D’abord, toute cette fatigue laissée par l’hiver. Ensuite une kyrielle de petits deuils. Même si j’ai pris la meilleure décision en quittant Zorro & co, choisir comporte toujours une part de renoncement. La neige qui continue de tomber même si l’hiver est officiellement terminé. Le directeur de Zorro, frustré, qui a décidé de me faire payer mon départ. Et alors que j’étais passablement à bout de nerfs, ce blogue disparaît…
21 mars 20 h : Depuis des années, j’ai réappris à marcher, à petits pas, comme un vieillard. J’ai repris de l’assurance : avec ma canne, je pouvais aller partout. Jusqu’à ce que des truands me bousculent et m’arrachent ma canne. J’ai senti le vide tout autour. Tout s’est mis à tourner au ralenti, à s’enfuir. Et j’en ai eu la nausée. C’était comme si l’on m’arrachait une partie de moi-même, une trouée dans le ventre. Cette canne qui m’aide à marcher depuis des années, c’était le blogue.
Des hackers ont piraté le site. Ils ont détruit les données en ne laissant que leurs signatures. Deux jeunes Turcs, début vingtaine, des débutants. Faruk, Ronia, quelque chose comme ça. On les appelle « Script kiddies » dans la communauté Underground, le milieu des hackers. Ils signent leurs méfaits et s’en vantent sur des forums de la communauté. Ils font ça pour le défi. Ils laissent parfois des images de mitraillette, de la musique rap en turc ou des maximes dans le genre : « les nobles hackers vaincront. » (selon Google Translate, du turc au français). J’ai toujours trouvé cool les pirates qui s’attaquaient aux multinationales, aux grandes puissances. Mais mon blogue n’est rien. Il n’a aucune valeur, ni aucun pouvoir.
Je l’ai jardiné comme on soigne un nouveau-né. C’est comme si tout ce que j’avais vécu avait disparu, d’un seul coup. Comme si tout le chemin parcouru m’avait glissé sous les pieds. Comme si on m’avait volé mon espace vital, l’air que je respire, comme si j’étais soudain muet, quand j’aurais envie de hurler.
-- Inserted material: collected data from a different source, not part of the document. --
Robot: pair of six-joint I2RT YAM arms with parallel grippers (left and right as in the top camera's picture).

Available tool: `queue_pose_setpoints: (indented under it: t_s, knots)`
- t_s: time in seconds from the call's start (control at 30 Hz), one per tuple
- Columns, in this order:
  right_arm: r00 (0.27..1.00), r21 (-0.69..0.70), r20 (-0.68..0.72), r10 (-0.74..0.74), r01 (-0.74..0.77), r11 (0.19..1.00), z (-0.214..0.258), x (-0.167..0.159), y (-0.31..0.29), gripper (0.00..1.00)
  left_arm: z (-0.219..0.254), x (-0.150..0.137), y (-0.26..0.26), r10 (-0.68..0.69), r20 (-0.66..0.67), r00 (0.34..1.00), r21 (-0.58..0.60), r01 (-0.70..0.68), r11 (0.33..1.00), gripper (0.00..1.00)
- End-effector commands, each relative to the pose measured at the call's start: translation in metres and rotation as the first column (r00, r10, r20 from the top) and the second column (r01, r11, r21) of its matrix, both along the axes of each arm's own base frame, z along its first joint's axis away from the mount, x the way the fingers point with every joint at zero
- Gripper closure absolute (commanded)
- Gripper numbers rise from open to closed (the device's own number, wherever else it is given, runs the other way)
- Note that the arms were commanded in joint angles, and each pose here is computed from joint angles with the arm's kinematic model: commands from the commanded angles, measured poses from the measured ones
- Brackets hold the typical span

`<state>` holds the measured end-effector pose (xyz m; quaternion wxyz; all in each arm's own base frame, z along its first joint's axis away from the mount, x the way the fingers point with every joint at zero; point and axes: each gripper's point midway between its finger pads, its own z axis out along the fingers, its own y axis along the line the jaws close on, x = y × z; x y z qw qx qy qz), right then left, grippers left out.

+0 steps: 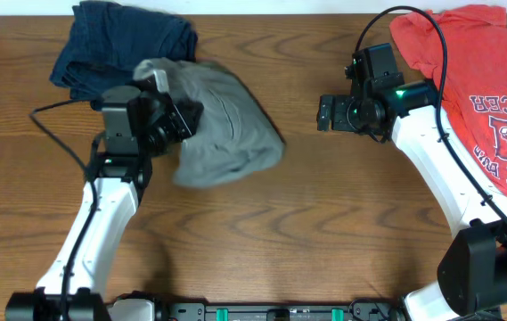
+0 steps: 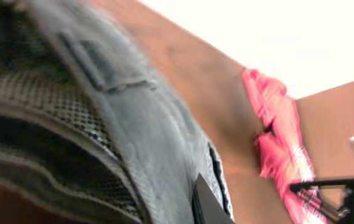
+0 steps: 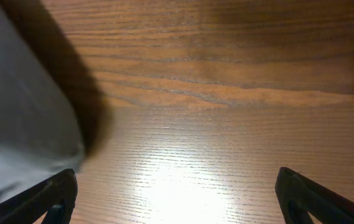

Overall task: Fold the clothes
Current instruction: 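Grasp the folded grey shorts with the left gripper and carry them up-left, then lower the grey shorts onto the navy garment stack with the left gripper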

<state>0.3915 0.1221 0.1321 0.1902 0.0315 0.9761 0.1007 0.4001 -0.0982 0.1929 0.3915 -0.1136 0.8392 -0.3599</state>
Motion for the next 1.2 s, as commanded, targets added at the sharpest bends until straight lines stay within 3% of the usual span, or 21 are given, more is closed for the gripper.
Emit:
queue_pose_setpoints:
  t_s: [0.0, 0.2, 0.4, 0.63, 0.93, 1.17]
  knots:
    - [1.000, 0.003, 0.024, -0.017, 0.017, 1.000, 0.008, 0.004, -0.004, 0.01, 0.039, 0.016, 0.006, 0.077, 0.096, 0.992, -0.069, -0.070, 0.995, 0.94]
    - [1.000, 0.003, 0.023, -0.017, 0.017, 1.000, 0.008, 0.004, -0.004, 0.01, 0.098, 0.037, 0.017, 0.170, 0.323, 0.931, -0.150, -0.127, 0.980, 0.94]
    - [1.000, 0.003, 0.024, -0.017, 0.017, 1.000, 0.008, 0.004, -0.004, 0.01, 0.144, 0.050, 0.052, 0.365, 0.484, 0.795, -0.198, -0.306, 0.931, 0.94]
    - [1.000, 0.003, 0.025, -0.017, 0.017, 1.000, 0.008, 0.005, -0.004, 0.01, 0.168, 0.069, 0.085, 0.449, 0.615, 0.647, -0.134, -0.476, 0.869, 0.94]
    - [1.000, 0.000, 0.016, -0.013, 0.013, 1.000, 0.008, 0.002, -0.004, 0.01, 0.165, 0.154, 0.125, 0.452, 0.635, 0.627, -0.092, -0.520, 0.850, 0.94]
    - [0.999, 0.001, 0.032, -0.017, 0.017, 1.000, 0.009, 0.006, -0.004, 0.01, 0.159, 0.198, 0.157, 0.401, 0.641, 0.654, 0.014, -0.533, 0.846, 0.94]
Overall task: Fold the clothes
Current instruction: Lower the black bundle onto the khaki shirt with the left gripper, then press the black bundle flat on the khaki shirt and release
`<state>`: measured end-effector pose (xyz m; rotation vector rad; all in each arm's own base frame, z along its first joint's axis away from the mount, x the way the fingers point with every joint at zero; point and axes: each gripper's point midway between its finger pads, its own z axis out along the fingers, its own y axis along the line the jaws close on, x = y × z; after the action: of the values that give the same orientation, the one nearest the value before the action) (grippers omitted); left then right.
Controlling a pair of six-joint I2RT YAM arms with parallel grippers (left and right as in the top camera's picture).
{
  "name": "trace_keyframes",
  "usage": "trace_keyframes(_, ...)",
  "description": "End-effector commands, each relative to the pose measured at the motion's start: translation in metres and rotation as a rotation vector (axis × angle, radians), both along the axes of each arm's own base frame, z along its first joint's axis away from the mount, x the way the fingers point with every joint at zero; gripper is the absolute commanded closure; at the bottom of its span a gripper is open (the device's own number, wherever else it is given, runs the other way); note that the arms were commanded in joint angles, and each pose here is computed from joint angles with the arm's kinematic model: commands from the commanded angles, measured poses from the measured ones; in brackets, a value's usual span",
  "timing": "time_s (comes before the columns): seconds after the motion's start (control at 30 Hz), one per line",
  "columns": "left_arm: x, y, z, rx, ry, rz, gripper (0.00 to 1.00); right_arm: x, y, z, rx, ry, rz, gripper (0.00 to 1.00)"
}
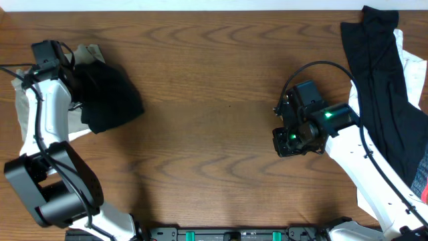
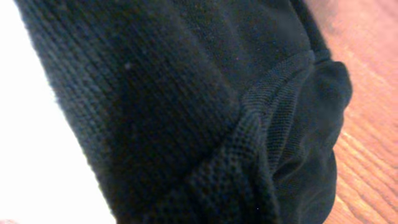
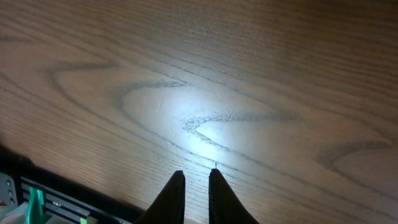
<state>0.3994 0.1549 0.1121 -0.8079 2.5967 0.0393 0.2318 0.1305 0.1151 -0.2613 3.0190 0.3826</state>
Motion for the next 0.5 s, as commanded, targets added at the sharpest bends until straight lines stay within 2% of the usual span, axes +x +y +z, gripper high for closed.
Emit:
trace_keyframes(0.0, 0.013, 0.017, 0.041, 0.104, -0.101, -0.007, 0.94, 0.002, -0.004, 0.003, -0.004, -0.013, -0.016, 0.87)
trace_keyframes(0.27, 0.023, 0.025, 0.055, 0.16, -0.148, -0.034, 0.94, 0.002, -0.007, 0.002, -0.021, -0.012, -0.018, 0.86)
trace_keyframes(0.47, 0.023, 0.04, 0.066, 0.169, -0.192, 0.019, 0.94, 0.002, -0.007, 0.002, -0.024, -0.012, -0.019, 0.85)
J’étais en réunion, cet après-midi au bureau. J’avais envoyé un message à l’assistance technique de mon hébergeur vers 13 heures. Je n’avais qu’une envie, que cette réunion se termine. Ces bouts de pixels représentent tout ce que j’ai de stable, de continu. C’est le fil qui me démontre que j’avance. Ils auraient pu dévaliser mon appartement, ce n’est que des objets et, bien franchement, mes possessions matérielles ne valent pas grand-chose.
Puis, je mes suis secoué. Si j’ai perdu ces mots que j’ai engrangés, cette histoire que je me suis construite, ces échos que vous m’avez offerts, il me reste le principal : ce que j’ai appris, les avancées et les reculs, les combats que j’ai mené. Ils sont tous en moi. Ils m’ont fait. Le chemin parcouru m’a construit, tel que je suis. Et je peux toujours écrire. Ils ont volé mes mots, ils ne m’ont pas volé les mots. Je suis épuisé en ce moment. Tout devient une montagne. Je ne suis pas muet. Je peux toujours écrire. Et je fais quelques pas, sans canne. J’ai peur et je me sens comme si j’avais cent ans. Mais j’avance un pied, puis un autre. Demain, ça ira mieux. J’ai juste besoin de dormir.
22 mars 17 h : L’hébergeur a restauré tout le site, y compris les derniers commentaires qui y avaient été laissés. Je dois mettre à jour tous les logiciels et plug-ins installés et changer de mot de passe. (Celui que j’ai choisi est tellement complexe qu’il est impossible à mémoriser pour un être humain.)
26 mars 14 h : Le blogue n’a pas subi de nouvelles attaques. Je suis passé à travers mon avant-dernière semaine à Zorro. (Il ne me reste plus que 34 heures à travailler là.) Le soleil brille, mais le vent est glacé. J’ai passé la nuit chez l’homme de la lune. Son lit est nettement plus confortable que le mien.